◆ Information supplied ◆

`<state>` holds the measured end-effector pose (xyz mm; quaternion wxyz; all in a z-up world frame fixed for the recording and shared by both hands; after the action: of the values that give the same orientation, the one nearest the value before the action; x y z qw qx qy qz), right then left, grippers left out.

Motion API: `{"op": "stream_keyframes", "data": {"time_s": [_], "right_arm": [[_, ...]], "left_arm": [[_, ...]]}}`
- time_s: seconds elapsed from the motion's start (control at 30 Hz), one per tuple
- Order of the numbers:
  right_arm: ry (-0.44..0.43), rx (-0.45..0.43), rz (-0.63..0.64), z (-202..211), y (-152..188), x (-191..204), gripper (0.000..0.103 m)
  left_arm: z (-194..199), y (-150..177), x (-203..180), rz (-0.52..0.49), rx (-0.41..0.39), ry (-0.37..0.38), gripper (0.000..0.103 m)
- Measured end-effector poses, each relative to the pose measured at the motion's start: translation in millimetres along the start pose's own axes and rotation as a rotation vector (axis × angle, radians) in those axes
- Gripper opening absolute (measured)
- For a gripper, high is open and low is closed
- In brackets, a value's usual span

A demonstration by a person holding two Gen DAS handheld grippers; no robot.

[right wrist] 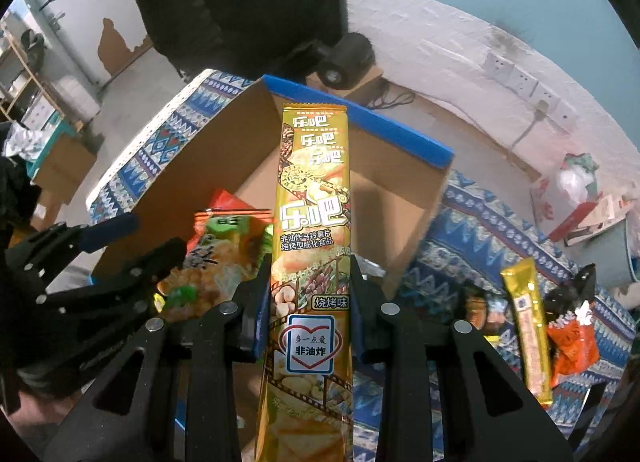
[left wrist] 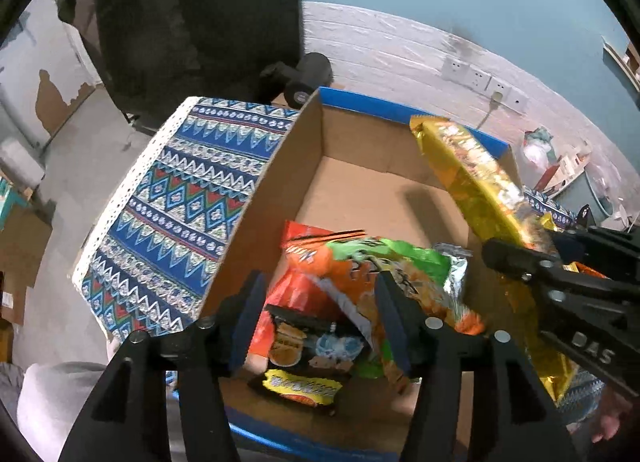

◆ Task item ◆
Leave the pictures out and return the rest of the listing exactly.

◆ Answer box ◆
`<state>` holds the measured end-effector pose (xyz mm; quaternion wxyz; all in a z-up world frame fixed for the recording and shared by both hands; after the action: of the values that give the same orientation, the one nearest the value before the action; x y z qw qx qy qz), right then left, grippers left out.

Motion API: `{"op": "stream_keyframes", "data": {"time_s": [_], "right_arm": [[_, ...]], "left_arm": [[_, ...]]}}`
- time_s: seconds elapsed from the motion's start (control at 30 Hz), one per tuple
- Order of the numbers:
  right_arm: ry (-0.44..0.43), rx (-0.45..0.43), rz (-0.63..0.64), z (-202..211), y (-152..188), x (-191..204), gripper (0.000..0.103 m)
  left_arm: z (-194..199), y (-150..177), x (-203..180), rz (-0.52..0.49), rx (-0.41..0.39), ry (-0.37..0.38), gripper (0.000..0.103 m)
- Measured end-effector poses, each relative to the pose measured at the motion's start: translation in millimetres along the start pose's own axes and rotation as a rotation vector (axis × angle, radians) in those axes
- Gripper opening absolute (measured)
- For a gripper, high is open and low is closed
- In brackets, a value's usual span

A demonstration by a person holding two Gen DAS handheld grippers; no robot.

[right wrist] 
[left wrist] 

What was requested is fully covered by this answer.